TASK TO COMPLETE: Check every line below for the string "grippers", and copy the lines that contain it.

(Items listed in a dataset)
::::

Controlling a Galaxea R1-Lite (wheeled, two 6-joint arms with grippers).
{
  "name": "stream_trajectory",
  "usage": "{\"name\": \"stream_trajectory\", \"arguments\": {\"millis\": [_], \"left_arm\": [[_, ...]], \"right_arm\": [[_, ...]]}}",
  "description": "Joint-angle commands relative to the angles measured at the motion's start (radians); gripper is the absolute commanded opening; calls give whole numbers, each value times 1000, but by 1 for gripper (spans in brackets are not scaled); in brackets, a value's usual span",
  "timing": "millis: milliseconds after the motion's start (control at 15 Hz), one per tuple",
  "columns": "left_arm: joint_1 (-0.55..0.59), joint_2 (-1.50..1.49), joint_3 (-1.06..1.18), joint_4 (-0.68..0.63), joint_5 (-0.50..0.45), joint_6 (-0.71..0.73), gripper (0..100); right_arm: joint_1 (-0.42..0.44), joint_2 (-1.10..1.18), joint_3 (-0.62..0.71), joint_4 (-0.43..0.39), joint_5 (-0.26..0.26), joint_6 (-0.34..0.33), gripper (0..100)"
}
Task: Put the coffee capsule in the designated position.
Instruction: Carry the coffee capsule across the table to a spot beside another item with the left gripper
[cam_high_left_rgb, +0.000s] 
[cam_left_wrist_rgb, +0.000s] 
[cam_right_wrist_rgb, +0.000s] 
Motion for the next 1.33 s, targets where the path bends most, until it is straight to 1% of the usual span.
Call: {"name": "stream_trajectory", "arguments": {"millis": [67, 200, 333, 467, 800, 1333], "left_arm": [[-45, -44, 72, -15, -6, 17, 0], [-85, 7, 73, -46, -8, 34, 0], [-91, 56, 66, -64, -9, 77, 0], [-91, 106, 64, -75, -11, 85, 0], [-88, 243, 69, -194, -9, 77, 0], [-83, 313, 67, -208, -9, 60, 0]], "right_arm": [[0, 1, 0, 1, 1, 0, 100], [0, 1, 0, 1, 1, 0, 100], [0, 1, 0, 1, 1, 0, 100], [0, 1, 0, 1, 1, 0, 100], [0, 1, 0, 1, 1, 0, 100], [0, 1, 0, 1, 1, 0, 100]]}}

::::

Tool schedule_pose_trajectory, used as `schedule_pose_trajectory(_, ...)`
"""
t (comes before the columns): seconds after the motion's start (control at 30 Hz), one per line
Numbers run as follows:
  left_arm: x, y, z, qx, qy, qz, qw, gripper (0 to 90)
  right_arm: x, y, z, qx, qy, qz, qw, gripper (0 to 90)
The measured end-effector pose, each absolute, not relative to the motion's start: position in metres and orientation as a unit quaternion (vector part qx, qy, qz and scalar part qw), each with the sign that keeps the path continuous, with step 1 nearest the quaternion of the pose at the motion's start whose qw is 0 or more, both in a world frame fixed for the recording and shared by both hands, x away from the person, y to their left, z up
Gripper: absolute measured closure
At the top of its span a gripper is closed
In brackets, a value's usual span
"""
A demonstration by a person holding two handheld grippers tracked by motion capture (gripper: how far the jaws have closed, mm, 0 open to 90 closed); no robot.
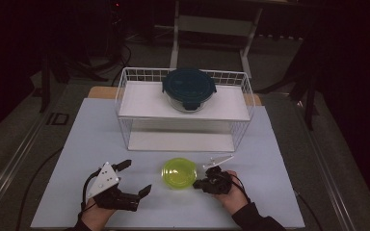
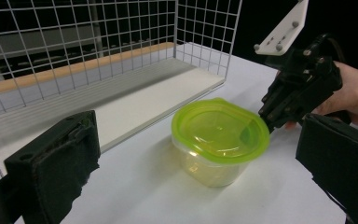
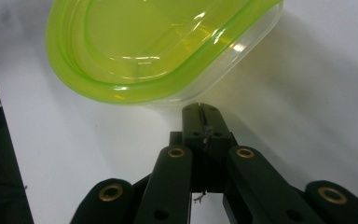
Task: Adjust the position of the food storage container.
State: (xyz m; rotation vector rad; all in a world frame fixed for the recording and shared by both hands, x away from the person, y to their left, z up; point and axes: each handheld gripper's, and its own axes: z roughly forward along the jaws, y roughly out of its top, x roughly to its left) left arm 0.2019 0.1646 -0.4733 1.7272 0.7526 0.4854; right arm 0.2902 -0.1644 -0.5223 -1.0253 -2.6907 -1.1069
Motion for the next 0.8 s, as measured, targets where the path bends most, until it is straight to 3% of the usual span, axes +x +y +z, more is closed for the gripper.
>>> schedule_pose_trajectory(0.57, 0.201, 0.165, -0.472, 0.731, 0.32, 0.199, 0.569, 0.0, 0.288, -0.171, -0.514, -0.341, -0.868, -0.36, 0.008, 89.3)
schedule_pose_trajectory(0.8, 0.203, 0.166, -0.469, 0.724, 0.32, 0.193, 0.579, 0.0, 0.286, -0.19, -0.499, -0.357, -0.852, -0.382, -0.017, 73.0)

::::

EXERCISE RESPONSE:
Controlling a Galaxea R1-Lite (wheeled, two 6-joint arms with grippers).
A demonstration by a person holding two handheld grippers tracked by motion capture (gripper: how far the jaws have closed, mm, 0 open to 90 closed); no robot.

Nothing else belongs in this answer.